The Trump visits to racial hotspots helps bolster his message that he is cracking down on out of control Black protests, while at the same time, convention appearances by Black officials sought to paint the president as a friend of Black people.

The appearances, “give legitimacy to the idea that he’s not a racist,” said Mr. Steele. “What better way to prove he’s not a racist than to have a Black man tell you he’s not a racist, right?” he added.

“The other side of it is having a Herschel Walker and others that we’ve seen at the convention, there’s a direct effort to appeal to Black men. They very much would like to see a significant uptick in the number of Black men, to support and vote for Trump in November.

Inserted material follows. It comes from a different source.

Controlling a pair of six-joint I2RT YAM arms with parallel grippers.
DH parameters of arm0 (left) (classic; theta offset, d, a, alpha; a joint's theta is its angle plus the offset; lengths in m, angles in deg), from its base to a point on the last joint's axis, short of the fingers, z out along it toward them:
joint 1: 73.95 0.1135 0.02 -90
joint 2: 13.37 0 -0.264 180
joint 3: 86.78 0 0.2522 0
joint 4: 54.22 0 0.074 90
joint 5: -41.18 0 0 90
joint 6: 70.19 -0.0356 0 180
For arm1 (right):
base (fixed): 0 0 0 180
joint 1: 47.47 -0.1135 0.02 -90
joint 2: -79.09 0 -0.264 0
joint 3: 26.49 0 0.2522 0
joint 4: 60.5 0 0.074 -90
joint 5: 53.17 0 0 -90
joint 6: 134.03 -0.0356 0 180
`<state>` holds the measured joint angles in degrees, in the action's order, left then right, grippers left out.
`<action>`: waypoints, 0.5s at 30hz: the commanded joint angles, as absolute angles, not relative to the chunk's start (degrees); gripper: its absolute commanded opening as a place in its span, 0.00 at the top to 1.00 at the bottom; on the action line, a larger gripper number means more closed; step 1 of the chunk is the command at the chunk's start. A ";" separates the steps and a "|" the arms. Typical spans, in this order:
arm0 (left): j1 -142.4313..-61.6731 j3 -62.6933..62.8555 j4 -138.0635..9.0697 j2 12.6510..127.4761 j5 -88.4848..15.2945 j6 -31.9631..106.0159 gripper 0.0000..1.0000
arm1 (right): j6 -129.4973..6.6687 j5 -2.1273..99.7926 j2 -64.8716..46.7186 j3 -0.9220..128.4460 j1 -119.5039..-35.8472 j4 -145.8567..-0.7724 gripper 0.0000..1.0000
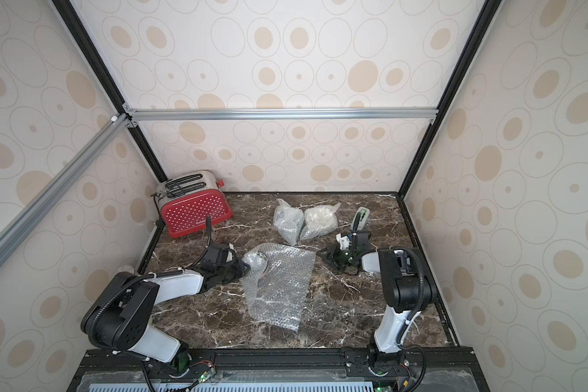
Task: Wrap bowls in bubble wrap
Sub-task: Wrap the bowl in bubble wrap.
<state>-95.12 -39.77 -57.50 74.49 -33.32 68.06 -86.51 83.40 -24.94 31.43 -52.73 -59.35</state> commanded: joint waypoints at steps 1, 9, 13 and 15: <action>-95.31 -38.13 -59.50 74.52 -34.28 68.07 0.70 | -88.16 85.31 -28.57 32.76 -54.19 -56.55 0.52; -95.44 -37.86 -60.67 73.52 -34.84 68.00 0.70 | -90.52 86.91 -28.27 33.25 -57.05 -54.40 0.71; -95.69 -37.18 -61.59 73.45 -35.35 67.84 0.70 | -89.83 87.32 -24.10 33.07 -57.22 -57.36 0.85; -96.21 -36.55 -62.54 73.32 -36.16 67.66 0.70 | -89.71 87.72 -21.33 33.56 -57.70 -59.22 0.88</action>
<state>-95.47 -38.72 -59.73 74.49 -33.93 68.03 -89.79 86.39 -26.01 33.20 -57.17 -57.45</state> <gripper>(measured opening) 0.299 0.127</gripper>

In 2016, that number to the Black vote in total men and women was roughly 8 percent. So, if you know that you’re going to lose a significant number of the Black female vote, if you can turn up and turn out an unprecedented number of Black male voters, then if nothing else, you offset what you may lose,” said Mr. Steele.

“This is not about winning the Black vote,” Mr. Steele continued. “This is about margin, and the calculation is to reduce the margin in the Black community. So instead of losing the Black, 92 (percent) to 8 (percent), if you can, if you lose it 90 to 10, okay. That two percent makes a big difference in the total number, particularly in some battleground states, given everything else we know,” he said.

The Trump administration is letting right-wing extremists “start a race war,” former Homeland Security official Elizabeth Neumann, told Yahoo News, noting that more people have been killed by White supremacists—Mr. Trump’s base—than by every other domestic terrorism threat combined.